The halls of Clark Student Center are filled with the almost incessant and overpowering stimuli posters, recruiting events, and bake sales. Almost every day there is a new bake sale raising money for any number of student clubs, but the bake sale outside Shawnee Theatre since April 22 is different. Son Tran, a line cook in the Mesquite Café, set up this bake sale to save his life.
“The idea came to me personally through my cooking,” said Tran. “It’s something I’m confident about.”
Tran said cooking is his specialty, and he feels confident in knowing he is good at it.
“I have to raise a total of $10,000 for all of the procedures,” Tran said. “To raise the money I’m working two jobs. Here during the week, and Jersey Mikes on the weekend.”

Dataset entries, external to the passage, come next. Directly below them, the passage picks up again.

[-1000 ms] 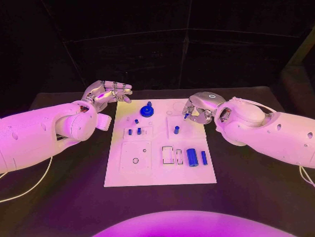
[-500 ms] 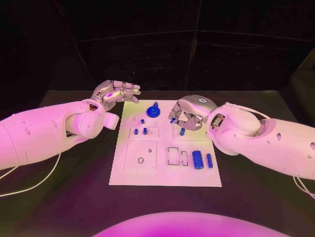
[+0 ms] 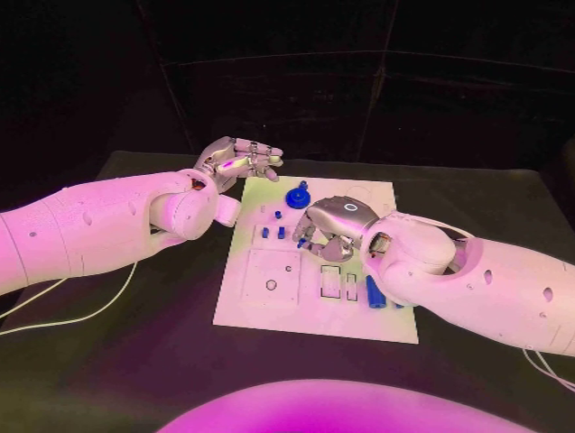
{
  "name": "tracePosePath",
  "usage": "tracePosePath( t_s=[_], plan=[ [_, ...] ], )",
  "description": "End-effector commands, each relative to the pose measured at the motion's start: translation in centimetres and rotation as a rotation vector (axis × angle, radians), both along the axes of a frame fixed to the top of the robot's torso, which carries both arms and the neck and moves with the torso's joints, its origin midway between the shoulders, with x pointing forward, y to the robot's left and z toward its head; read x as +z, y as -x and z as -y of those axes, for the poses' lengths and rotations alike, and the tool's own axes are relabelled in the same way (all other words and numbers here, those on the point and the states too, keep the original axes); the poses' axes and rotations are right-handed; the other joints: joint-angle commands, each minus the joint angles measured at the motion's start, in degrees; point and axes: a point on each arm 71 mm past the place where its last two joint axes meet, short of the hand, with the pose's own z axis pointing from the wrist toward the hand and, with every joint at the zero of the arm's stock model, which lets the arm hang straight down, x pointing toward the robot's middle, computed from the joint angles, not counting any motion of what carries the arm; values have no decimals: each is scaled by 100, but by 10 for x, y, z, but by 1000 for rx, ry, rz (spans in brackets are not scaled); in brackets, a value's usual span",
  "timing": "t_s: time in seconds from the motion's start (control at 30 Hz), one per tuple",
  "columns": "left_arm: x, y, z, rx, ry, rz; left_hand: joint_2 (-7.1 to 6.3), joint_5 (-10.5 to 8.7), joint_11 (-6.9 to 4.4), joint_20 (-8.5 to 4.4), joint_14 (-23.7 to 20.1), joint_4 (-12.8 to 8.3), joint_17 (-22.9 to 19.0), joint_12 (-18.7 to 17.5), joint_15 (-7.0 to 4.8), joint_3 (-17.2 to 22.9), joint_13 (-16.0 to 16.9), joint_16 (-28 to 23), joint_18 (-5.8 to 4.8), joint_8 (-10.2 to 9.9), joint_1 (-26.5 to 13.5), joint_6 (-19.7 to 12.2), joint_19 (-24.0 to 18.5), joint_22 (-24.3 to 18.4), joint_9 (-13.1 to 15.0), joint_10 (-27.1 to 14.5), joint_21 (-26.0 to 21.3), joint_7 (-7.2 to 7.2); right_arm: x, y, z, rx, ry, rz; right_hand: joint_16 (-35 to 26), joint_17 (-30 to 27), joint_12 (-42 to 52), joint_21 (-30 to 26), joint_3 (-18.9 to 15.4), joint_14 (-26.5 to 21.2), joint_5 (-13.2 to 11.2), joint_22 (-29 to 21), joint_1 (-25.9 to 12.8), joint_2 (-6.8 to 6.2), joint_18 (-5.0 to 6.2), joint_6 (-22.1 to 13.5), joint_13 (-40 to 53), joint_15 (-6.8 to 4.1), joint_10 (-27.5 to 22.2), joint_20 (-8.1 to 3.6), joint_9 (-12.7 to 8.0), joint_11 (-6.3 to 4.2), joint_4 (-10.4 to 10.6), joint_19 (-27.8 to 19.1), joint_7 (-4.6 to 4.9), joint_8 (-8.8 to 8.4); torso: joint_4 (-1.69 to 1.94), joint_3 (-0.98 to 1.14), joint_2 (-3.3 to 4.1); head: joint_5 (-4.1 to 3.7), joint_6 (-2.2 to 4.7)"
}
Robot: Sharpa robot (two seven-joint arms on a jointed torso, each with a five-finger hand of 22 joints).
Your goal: Assemble the parts on the task board
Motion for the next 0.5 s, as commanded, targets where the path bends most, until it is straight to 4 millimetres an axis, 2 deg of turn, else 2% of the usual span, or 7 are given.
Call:
tracePosePath(
  t_s=[0.03, 0.13, 0.3, 0.5],
  plan=[
    [2, 0, 3, -16, 4, 9, -5, -16, 6, 19, 46, -5, -8, 32, 15, -24, -9, -23, 56, 15, -22, -42, -1, -8, -9, -33, -24, 18, -6, 4, -6, 44, 61, 23, 20, -8, -13, 15, 34, 189, -15, -6, -47, 12, -57, 27, 3, -39, 34, -13, 5, -2, 13, 0, 9, 9, 6, 4, 2, 52, -40],
    [2, 0, 4, -19, 2, 11, -5, -16, 6, 19, 46, -5, -8, 32, 15, -24, -9, -23, 56, 15, -22, -42, -1, -8, -9, -33, -24, 18, -12, 7, -11, 54, 76, 13, 27, 0, -15, 19, 39, 190, -15, 0, -53, 12, -58, 27, 3, -39, 33, -13, 5, -1, 10, 2, 10, 8, 12, -2, -4, 88, -76],
    [2, 0, 5, -20, 0, 12, -10, -16, 13, 23, 47, -3, -15, 34, 20, -33, -12, -33, 55, 13, -29, -52, -4, -15, -12, -41, -31, 26, -19, 10, -16, 66, 90, 0, 30, 2, -16, 20, 40, 190, -15, 3, -57, 12, -58, 27, 3, -38, 33, -13, 5, -1, 8, 2, 10, 8, 0, 3, 2, 153, -109],
    [2, 0, 5, -21, 0, 12, -10, -16, 13, 23, 47, -3, -15, 34, 20, -33, -12, -33, 55, 13, -29, -52, -4, -15, -12, -41, -31, 26, -23, 12, -19, 71, 95, -8, 29, 0, -19, 21, 44, 190, -12, 3, -66, 11, -58, 26, 3, -38, 33, -13, 4, 1, 4, 2, 12, 7, -1, 2, -3, 171, -132]
  ],
)
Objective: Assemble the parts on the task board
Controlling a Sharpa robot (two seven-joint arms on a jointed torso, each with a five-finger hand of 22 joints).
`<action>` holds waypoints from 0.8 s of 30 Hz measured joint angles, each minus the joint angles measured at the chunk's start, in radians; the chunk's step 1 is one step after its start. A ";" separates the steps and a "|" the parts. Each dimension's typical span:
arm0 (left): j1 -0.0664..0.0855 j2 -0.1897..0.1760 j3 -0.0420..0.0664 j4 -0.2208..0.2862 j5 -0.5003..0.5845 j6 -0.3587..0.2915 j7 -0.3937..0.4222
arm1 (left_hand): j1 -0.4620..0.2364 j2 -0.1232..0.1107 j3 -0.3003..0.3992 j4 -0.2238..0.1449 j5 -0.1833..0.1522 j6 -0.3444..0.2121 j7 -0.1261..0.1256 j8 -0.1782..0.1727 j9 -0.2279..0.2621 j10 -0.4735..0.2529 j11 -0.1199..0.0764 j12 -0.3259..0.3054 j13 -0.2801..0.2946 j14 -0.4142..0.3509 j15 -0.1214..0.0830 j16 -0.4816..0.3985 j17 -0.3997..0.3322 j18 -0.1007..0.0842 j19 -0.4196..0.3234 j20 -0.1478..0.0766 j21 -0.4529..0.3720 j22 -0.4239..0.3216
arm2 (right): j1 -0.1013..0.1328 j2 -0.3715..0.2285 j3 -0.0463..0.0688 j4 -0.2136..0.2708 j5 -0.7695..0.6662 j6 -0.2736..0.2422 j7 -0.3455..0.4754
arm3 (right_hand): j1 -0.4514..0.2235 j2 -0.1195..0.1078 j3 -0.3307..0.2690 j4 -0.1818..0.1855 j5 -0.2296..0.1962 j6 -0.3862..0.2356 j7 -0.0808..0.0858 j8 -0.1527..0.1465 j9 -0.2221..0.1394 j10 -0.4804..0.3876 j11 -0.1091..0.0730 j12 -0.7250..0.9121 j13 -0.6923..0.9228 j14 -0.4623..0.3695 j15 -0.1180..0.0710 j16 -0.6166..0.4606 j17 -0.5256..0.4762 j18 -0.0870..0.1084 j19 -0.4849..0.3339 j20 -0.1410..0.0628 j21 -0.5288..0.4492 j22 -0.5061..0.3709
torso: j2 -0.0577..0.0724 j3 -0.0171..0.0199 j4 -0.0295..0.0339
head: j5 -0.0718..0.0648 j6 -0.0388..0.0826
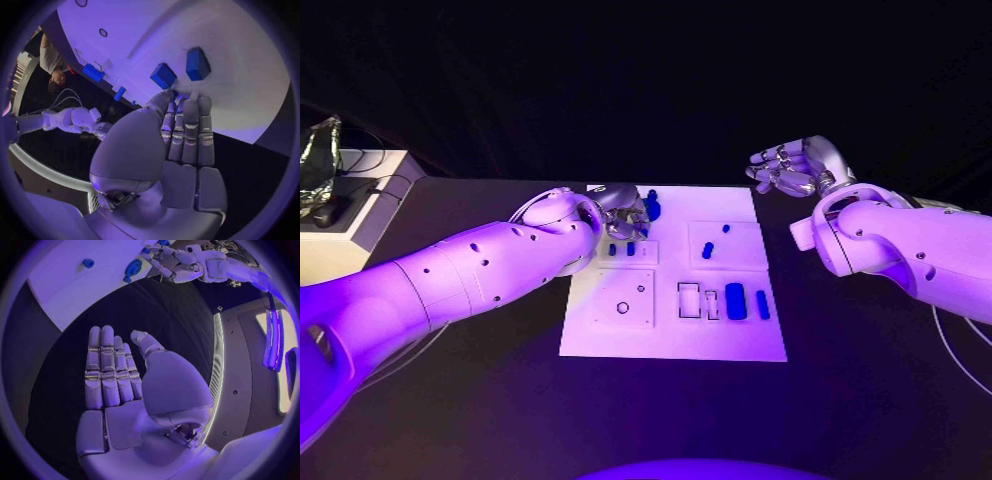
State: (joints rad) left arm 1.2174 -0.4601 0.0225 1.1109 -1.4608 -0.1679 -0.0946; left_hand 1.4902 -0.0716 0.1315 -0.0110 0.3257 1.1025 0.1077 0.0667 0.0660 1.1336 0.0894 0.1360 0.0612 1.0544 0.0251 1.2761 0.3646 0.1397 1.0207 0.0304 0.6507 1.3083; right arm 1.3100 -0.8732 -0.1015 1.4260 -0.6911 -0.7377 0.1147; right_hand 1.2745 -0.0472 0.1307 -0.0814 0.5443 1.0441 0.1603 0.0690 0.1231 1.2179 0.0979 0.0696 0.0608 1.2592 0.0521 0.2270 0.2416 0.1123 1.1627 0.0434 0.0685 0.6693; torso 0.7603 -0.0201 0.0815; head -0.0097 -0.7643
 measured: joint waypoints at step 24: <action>-0.003 0.011 0.003 -0.024 0.023 0.000 0.007 | -0.013 0.013 0.027 -0.008 0.000 0.020 0.002 0.000 0.000 0.054 -0.014 -0.017 0.000 0.027 -0.013 0.009 -0.007 0.014 0.005 -0.005 0.019 0.000 | 0.000 0.004 0.000 -0.001 0.035 -0.002 0.025 | 0.000 0.000 0.005 0.003 0.000 -0.007 0.007 0.000 -0.014 -0.013 0.009 0.000 0.000 0.010 0.007 -0.035 -0.118 -0.013 0.009 0.005 0.038 -0.256 | -0.001 0.0004 0.0006 | 0.001 -0.005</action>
State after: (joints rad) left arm 1.2148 -0.4494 0.0254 1.0867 -1.4373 -0.1679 -0.0874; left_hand 1.4770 -0.0585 0.1590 -0.0192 0.3257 1.1226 0.1093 0.0668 0.0660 1.1873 0.0749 0.1188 0.0613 1.0813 0.0122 1.2850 0.3580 0.1538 1.0257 0.0254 0.6702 1.3080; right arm 1.3100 -0.8693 -0.1015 1.4249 -0.6561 -0.7399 0.1401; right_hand 1.2740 -0.0477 0.1357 -0.0787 0.5442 1.0373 0.1669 0.0691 0.1095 1.2049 0.1064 0.0698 0.0603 1.2688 0.0591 0.1917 0.1235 0.0994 1.1720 0.0482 0.1061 0.4132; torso 0.7590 -0.0198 0.0821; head -0.0086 -0.7692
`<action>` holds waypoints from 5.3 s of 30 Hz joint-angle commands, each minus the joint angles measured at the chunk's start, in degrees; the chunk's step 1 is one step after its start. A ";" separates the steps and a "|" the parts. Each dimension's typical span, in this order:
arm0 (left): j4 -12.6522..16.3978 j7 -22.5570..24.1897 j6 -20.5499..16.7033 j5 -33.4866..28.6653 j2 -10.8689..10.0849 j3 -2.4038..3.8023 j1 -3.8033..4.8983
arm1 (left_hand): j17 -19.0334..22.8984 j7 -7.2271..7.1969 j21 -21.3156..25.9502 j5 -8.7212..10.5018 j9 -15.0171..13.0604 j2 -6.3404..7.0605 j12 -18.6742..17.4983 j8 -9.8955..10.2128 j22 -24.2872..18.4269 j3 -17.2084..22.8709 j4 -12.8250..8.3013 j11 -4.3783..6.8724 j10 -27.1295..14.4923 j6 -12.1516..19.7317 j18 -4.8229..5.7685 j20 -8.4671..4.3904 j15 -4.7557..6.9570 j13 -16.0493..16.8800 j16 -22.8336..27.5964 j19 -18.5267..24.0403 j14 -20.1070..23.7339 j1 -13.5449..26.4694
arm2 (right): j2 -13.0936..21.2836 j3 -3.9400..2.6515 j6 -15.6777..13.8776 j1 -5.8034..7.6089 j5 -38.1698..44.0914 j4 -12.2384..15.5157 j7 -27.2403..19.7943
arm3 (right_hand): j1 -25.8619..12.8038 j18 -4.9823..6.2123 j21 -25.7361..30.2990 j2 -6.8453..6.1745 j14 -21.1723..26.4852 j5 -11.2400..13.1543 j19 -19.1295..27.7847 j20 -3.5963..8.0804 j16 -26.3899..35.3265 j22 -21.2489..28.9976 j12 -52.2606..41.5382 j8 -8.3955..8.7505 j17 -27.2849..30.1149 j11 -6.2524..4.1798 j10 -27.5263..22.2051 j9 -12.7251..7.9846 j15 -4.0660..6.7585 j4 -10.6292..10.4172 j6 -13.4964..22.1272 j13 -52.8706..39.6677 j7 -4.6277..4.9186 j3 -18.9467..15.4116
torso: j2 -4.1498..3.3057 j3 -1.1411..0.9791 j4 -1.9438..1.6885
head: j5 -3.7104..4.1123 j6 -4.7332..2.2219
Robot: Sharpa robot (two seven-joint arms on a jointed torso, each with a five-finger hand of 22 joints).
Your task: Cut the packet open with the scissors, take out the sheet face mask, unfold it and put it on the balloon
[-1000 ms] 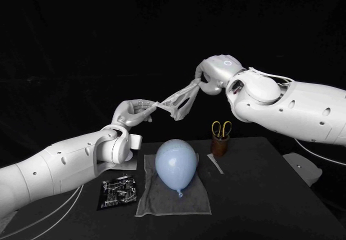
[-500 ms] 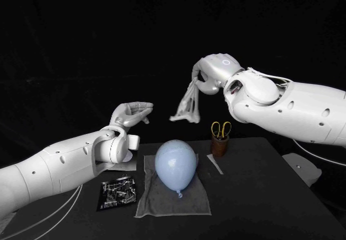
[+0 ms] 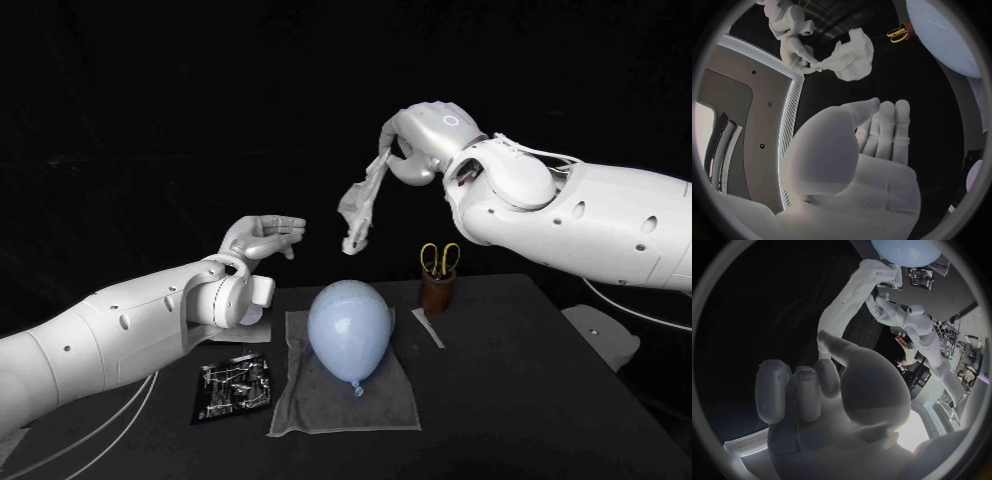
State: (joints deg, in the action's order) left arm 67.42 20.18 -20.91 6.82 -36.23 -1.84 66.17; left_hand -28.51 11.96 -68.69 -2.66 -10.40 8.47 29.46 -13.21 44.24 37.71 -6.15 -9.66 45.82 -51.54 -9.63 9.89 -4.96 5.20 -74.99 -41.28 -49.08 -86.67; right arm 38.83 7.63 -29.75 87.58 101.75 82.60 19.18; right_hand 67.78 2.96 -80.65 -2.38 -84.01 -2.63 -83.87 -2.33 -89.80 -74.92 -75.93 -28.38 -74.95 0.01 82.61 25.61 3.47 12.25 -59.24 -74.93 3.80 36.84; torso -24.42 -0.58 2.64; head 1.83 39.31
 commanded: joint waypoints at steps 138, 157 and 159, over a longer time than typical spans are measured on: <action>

Tran said he has raised about $1,000 at the moment, and knows it is slowly rising to $10,000, but hopes that all this hard work will help him reach it.
“It must be hard for him, but he seems like a strong person,” said Mason Winter, criminal justice freshman.
Winter said even though he doesn’t know the guy, he thinks Tran is a strong individual with a good heart, and hopes that he is able to raise the money. He even said he has seen him riding his bike to school.
“Of what I know so far is, I have Lymphangioma Hematosis on the inside of my cheek and also I have extra bone growing in my bottom left jaw and it will continue to grow even after it encompasses my whole mouth. At one point it even grew past my gums, in turn cutting my tongue preventing me to eat or even talk without extreme pain,” Tran said. “I’ve had Lymphangioma Hemostasis my entire life.”
Tran said his biggest daily challenge is eating, but growing up he said the hardest part was being teased for the condition.
“Kids would ask me what’s wrong all the time, and I would tell them I was bit by a dragon because it got old answering the same question over and over again, and joking about it helps,” Tran said.
But students often recognize Tran working in the cafeteria, whether for his condition or his friendly attitude.
“I’ve seen him in the cafeteria before handing out the pizzas, and I’ve always wanted to know what was wrong, but I wasn’t about to ask him,” said Skylar Franks, education freshman.
She said living on campus she has noticed Tran in the café all the time, but didn’t want to ask him what kind of condition he was suffering because she said she didn’t want to seem rude, and because he probably got asked that question all the time.
The emotional part has been the worst for him. People constantly ask him what’s wrong with his lip, and he said sometimes he just doesn’t feel like talking about it.
“It cost about $50 to make everything on this table, however I make that much minimal every time I do this,” Tran said.
He said he had great success with the bake sale, selling cookies, pies, and brownies all ranging from $1 to $20, and said he will continue doing the bake sale as many days as he can.
“The surgery is dangerous and the chances of something bad happening are there, and I will have to continue receiving surgeries my entire life because the tumors will continue to grow,” Tran said. “I’m risking my life to save my life.”